• _INSTRUCTIONS FOR THE TASK_: Set down the material again. Keep every line exactly as it is.

• _DATA EXTRACT_:
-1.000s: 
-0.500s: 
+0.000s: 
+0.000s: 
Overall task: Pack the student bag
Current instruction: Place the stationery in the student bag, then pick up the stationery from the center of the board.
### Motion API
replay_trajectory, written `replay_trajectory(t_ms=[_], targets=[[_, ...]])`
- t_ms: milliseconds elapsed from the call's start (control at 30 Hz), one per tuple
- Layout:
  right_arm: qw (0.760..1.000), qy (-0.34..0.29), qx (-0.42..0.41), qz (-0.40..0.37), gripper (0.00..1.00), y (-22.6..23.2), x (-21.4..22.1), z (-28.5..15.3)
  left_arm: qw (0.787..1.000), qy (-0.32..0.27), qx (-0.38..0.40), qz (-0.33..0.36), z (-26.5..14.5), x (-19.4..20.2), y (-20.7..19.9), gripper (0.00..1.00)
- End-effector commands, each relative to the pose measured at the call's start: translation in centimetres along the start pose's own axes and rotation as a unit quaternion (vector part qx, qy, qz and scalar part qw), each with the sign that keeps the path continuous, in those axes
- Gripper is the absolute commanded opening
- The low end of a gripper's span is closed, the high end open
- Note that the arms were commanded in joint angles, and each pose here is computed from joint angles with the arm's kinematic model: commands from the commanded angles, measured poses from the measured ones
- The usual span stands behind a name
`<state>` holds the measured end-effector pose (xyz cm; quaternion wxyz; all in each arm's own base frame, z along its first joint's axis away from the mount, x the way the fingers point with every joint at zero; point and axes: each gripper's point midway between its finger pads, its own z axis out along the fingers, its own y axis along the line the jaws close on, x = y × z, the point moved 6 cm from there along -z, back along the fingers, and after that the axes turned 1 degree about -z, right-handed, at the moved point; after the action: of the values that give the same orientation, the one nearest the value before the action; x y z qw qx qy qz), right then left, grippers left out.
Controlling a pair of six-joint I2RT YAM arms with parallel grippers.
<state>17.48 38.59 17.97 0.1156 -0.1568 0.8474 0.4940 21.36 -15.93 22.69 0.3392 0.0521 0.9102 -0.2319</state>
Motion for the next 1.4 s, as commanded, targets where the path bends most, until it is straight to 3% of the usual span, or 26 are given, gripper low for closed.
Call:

• _WRITTEN SOLUTION_:
-1.000s: 
-0.500s: 
+0.000s: 
+0.000s: 
Overall task: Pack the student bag
Current instruction: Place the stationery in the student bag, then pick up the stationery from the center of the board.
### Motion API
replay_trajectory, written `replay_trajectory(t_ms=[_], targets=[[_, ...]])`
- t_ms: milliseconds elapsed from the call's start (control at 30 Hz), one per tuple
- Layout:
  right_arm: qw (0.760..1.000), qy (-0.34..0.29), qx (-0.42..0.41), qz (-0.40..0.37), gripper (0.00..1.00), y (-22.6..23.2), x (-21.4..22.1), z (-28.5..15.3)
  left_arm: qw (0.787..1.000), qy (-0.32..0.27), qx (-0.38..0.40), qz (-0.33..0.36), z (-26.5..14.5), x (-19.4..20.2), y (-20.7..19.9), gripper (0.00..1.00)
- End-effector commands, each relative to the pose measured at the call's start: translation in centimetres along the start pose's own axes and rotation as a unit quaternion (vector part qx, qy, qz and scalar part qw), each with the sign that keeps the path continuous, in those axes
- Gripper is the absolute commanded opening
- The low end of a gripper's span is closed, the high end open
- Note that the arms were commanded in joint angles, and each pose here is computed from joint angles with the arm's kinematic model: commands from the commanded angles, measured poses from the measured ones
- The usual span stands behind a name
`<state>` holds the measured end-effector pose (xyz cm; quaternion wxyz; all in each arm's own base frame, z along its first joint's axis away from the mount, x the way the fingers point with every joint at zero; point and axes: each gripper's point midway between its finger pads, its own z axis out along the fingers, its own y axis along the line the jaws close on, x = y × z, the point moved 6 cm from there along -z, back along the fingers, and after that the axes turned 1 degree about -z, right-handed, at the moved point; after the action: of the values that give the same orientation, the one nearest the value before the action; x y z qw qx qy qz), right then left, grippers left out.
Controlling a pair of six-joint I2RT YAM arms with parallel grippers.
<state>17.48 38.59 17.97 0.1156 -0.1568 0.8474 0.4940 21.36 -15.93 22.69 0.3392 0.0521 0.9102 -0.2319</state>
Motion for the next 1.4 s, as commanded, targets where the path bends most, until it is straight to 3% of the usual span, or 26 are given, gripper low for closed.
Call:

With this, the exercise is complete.